## EXERCISE INSTRUCTIONS
Reproduce the records below exactly, but only between the lines holding "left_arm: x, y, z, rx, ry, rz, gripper" and "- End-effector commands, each", inclusive.
* * * *
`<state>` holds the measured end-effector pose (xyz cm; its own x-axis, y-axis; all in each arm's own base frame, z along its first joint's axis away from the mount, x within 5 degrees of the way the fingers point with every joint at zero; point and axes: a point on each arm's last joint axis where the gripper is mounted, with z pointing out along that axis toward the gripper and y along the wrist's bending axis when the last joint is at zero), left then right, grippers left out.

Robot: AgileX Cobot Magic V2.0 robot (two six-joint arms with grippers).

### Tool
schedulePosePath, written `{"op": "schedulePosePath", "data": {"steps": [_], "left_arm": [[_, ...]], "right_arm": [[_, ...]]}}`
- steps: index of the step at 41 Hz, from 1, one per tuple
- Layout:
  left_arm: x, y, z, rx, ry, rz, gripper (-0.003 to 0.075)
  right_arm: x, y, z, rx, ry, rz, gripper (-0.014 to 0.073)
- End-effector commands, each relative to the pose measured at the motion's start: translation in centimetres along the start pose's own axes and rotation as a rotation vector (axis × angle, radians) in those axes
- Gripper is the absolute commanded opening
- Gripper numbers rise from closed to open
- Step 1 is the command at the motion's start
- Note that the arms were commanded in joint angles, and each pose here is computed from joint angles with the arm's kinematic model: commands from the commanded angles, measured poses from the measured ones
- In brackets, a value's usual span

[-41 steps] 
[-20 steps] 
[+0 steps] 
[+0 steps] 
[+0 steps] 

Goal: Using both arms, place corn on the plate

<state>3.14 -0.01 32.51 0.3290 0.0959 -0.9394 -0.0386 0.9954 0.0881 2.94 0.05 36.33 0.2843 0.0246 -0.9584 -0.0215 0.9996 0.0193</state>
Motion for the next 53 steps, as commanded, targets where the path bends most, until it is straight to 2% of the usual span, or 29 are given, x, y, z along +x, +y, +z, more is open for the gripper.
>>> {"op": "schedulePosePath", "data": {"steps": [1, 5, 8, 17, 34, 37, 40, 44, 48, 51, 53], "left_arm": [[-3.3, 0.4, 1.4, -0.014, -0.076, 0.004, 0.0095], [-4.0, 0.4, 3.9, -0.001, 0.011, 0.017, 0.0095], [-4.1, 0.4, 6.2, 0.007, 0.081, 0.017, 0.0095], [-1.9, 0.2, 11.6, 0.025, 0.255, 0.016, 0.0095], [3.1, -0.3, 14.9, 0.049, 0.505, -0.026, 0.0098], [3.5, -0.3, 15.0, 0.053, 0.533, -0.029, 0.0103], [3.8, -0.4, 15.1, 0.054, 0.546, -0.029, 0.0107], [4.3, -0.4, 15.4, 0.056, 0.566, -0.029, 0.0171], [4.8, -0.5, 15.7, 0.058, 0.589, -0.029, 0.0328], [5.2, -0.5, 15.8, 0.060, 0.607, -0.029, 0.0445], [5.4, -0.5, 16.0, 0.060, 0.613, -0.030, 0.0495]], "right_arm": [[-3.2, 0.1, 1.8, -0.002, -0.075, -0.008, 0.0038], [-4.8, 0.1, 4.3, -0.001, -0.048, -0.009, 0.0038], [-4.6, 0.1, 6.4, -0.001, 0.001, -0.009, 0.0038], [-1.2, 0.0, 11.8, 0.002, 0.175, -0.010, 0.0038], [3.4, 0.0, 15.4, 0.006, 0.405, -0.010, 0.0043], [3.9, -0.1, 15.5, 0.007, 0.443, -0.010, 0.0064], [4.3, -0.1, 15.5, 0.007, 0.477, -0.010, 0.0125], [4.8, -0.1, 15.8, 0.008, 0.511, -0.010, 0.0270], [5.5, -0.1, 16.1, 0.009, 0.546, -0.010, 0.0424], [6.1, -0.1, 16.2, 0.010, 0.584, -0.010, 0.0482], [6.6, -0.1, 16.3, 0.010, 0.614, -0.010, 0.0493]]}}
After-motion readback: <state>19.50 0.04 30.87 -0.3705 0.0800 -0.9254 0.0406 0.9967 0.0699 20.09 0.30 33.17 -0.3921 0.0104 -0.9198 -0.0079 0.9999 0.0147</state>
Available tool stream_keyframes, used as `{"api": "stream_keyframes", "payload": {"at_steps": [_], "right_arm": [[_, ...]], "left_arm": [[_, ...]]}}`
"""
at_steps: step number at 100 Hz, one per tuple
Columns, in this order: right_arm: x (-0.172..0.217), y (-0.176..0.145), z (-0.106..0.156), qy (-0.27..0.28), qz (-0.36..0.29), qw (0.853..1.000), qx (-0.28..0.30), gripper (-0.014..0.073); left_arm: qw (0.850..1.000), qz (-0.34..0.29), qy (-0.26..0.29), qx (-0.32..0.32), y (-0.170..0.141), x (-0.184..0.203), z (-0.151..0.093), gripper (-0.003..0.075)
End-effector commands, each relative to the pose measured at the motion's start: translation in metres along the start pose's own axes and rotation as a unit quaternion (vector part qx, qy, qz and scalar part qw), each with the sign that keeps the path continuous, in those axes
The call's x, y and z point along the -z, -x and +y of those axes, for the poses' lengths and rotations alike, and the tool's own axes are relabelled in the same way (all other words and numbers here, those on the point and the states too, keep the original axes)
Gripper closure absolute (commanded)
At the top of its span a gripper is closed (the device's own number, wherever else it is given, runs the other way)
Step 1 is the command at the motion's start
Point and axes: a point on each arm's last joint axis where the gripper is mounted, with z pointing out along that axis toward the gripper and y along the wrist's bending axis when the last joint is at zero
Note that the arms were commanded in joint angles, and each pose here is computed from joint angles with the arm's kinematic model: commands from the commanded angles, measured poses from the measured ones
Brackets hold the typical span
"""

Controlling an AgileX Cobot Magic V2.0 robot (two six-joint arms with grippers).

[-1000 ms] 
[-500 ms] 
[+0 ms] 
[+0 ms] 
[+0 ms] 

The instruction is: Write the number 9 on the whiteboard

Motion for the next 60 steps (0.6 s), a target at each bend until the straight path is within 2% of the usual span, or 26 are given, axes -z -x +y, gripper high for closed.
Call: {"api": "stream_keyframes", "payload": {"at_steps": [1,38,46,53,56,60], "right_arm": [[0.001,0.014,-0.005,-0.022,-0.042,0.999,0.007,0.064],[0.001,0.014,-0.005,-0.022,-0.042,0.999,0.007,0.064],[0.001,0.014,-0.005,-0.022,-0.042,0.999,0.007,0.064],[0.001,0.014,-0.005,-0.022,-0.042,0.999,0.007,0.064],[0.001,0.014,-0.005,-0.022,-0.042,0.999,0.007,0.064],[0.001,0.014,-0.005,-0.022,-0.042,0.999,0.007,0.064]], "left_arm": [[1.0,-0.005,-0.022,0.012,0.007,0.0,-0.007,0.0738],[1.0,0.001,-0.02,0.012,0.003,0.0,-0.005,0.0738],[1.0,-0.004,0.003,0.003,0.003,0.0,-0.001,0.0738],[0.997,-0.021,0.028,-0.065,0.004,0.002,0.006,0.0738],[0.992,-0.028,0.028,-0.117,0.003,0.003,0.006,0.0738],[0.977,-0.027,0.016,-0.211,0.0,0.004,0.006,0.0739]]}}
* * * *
## SOLUTION TO THE EXERCISE
  left_arm: x, y, z, rx, ry, rz, gripper (-0.003 to 0.075)
  right_arm: x, y, z, rx, ry, rz, gripper (-0.014 to 0.073)
- End-effector commands, each relative to the pose measured at the motion's start: translation in centimetres along the start pose's own axes and rotation as a rotation vector (axis × angle, radians) in those axes

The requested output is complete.